# [Work to be completed]
Locate "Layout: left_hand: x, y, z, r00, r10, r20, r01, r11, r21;" in the data below, then output the line it is on and all following lines through the last, word for word. Skip any pictures.

# [Dataset extract]
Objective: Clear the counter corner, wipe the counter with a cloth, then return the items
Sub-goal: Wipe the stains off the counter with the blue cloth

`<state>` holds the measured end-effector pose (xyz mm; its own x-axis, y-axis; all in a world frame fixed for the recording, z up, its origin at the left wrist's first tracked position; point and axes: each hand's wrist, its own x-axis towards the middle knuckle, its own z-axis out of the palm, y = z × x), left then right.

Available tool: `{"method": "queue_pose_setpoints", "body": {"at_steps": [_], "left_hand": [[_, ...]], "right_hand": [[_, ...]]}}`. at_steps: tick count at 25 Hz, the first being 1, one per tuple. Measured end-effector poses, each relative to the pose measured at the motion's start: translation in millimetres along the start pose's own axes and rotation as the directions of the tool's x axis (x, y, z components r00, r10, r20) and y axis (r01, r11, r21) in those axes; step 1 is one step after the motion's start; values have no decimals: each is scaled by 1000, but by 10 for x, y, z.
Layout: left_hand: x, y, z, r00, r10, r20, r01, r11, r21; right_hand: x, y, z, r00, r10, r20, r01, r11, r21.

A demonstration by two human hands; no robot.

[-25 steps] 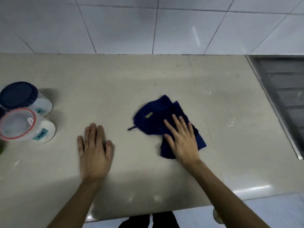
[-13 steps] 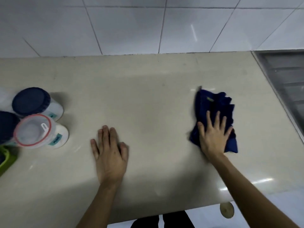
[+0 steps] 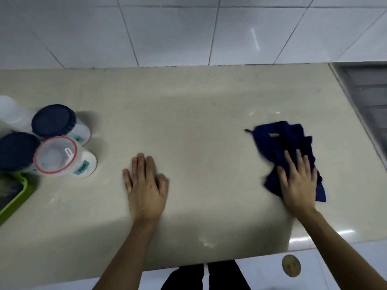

# [Answer space]
Layout: left_hand: x, y, z, r00, r10, r20, r01, r11, r21; right_hand: x, y, z, r00, r10, r20, r01, r11, r21.

A demonstration by two human hands; no robot.

[-25 steps] 
[-13 steps] 
[+0 steps] 

Reply complete, and nothing else is required.